Because of the nature of the project, Delicode chose the Unity Game Engine that is widely popular among VR game developers as the development environment. The short cuts provided by the game engine enabled fast post-production and cost-efficient implementation of visual ideas.


Volumetric capturing and creating 3D images on top of it can also be achieved with using consumer electronics. It is not completely straightforward, and at the moment, a satisfactory result requires very thought-out lighting and a lot of manual labour.

When aiming for multiple interfaces, the wide support of Unity for various VR HMDs (head mounted displays) was one reason to use the game engine in the project. When the captured material was fed into Unity, we noticed that the setup of the compression algorithm used in capturing depth material was too aggressive. The problems caused an unwarranted decline in the resolution of depth data.

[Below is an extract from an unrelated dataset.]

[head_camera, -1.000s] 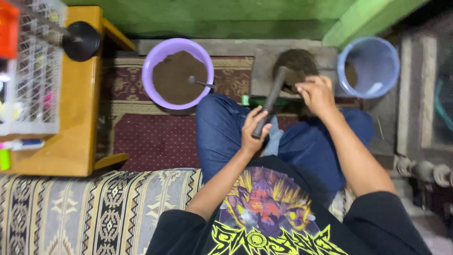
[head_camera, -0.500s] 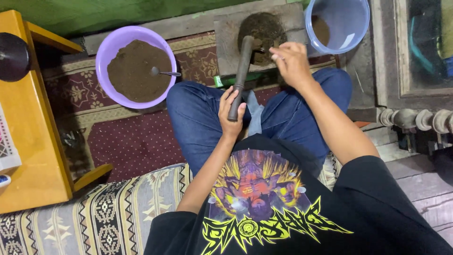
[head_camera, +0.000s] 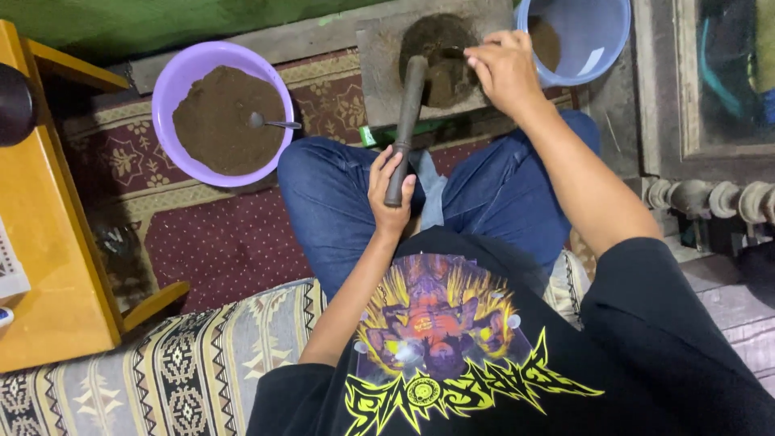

Removing artefacts from the compressed video material is possible in theory, but because the end result would quite likely not be true to reality, we decided not to fix the issue in this demo.

The end result of the project, the music video, will be published in its final form on various VR platforms during 2017.The HTC Vive (Windows PC) and Gear VR (Android) versions of the experiment will be released at a suitable point during the year.